Sanctions Must Go to Seal Nuclear Deal
Sanctions Must Go to Seal Nuclear Deal

Foreign Minister Mohammad Javad Zarif said a nuclear agreement could be reached this week if the United States and other western countries have sufficient political will and agree to lift sanctions on Tehran.

"Our negotiating partners, particularly the western countries and particularly the United States, must once and for all come to the understanding that sanctions and agreement don't go together," he told reporters in Geneva on Monday. "If they want an agreement, sanctions must go... We believe all sanctions must be lifted."  

He said Iran has demonstrated its political will by bringing its highest authorities to the nuclear talks with the P5+1 (the five permanent members of the UN Security Council plus Germany) and leaving "no stone unturned," Reuters reported.

Asked about his expectations for talks this week with US Secretary of State John Kerry, Zarif said things were advancing. "We have made some progress since last time and if there is the political will to accept that an agreement and sanctions cannot go together, then we can have an agreement this time."  

The objective of the negotiations is a deal that ensures Iran's nuclear program is exclusively peaceful and also ensures that all sanctions are lifted, Zarif said.

Asked if what the West sees as the possible military dimensions of Iran's nuclear activity had been discussed, Zarif said, "We talked about all the issues we were supposed to talk about." Iran denies its nuclear program may have any military objectives, saying the work is only for peaceful applications.

  Three-Way Talks

Iran, the United States and the European Union started a fresh round of nuclear talks in Montreux, Switzerland on Monday afternoon to narrow differences that have hindered the progress of broader international diplomacy over Iran's nuclear issue.
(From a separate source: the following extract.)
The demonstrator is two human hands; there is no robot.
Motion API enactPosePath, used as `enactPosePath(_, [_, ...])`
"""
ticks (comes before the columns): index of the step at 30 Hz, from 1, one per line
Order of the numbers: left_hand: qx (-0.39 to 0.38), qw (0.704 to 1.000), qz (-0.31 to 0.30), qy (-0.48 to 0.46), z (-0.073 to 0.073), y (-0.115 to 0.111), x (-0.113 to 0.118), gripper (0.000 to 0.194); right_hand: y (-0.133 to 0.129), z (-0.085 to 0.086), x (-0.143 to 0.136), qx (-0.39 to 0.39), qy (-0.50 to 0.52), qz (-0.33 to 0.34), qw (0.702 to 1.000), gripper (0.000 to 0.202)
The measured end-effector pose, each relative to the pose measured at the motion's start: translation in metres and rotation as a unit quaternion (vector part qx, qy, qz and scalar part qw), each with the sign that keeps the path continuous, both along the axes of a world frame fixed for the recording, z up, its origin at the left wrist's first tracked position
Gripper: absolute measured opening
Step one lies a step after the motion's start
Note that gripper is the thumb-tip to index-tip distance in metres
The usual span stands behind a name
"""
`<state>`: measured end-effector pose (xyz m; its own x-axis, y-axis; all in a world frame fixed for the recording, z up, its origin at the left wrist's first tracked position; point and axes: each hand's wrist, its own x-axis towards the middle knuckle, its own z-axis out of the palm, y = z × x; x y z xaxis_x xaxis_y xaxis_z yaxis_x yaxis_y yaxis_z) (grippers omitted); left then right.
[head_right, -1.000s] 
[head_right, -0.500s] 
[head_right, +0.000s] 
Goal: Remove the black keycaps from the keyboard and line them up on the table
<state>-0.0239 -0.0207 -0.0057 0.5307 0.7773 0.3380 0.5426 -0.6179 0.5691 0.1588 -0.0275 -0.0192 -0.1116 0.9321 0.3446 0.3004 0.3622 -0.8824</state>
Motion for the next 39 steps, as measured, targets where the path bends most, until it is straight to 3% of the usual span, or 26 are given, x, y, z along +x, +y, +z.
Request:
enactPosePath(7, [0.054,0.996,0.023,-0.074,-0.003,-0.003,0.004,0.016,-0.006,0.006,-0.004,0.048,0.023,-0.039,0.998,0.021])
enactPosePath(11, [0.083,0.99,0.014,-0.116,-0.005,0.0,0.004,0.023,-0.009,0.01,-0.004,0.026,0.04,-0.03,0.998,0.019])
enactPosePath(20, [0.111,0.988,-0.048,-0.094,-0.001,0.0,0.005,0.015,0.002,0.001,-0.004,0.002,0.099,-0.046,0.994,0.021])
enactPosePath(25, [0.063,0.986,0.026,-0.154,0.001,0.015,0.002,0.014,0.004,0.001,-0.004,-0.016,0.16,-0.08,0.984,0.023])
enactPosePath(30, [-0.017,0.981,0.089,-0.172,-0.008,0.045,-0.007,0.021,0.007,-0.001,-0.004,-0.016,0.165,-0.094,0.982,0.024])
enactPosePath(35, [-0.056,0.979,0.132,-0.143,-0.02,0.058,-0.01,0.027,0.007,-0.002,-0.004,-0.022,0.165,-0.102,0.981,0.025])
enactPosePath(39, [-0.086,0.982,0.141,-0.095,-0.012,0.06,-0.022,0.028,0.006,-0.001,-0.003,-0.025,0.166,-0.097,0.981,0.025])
Deputy Foreign Ministers Abbas Araqchi and Majid Takht-Ravanchi led the Iranian negotiating team and the US and EU delegations were headed by US Under Secretary of State for Political Affairs Wendy Sherman and political director of the European Union's External Action Service Helga Schmid respectively. Kerry and Zarif were also expected to join the Montreux talks later in the day.  

Presidential aide Hossein Fereydoon, Atomic Energy Organization of Iran (AEOI) Director Ali Akbar Salehi and US Secretary of Energy Ernest Moniz will be present at the talks, which will run at least for three days.  

Iran and the six major powers are also scheduled to hold a new round of talks at the level of political directors in the Swiss city on March 5 to work toward a final settlement to the 12-year dispute over Tehran's nuclear program. They have agreed to work out a comprehensive accord by the self-imposed June 30 deadline.  

  Political Football  

Meanwhile, Kerry pressed the case on Sunday for completing nuclear diplomacy with Iran despite Israeli opposition, saying the United States deserves the benefit of the doubt on getting a deal with Iran.

Two days ahead of Israeli Prime Minister Benjamin Netanyahu's address to the US Congress, which is expected to be a scathing critique of the Obama administration's policy on Iran's nuclear program, Kerry delivered a stout defense of talks that are entering a critical phase with a key March 31 target date for the basic framework of a final deal fast approaching.

Kerry said he hoped Netanyahu's speech does not turn into "some great political football."

In an interview with the ABC program "This Week," Kerry said of the Iran negotiations, "It is better to do this by diplomacy than to have to do a strategy militarily which you would have to repeat over and over again and which everybody believes ought to be after you have exhausted all the diplomatic remedies."

Kerry said he could not promise that a deal can be reached, but said, "We are going to test whether or not diplomacy can prevent this weapon from being created."

"We have said again and again, no deal is better than a bad deal. We're not going to make a bad deal," he said.  

"Our hope is diplomacy can work," Kerry added. "... Given our success on the interim agreement (Iran and the major powers signed in Geneva in November 2013), I believe we deserve the benefit of the doubt to find out whether or not we can get a similarly good agreement with respect to the future."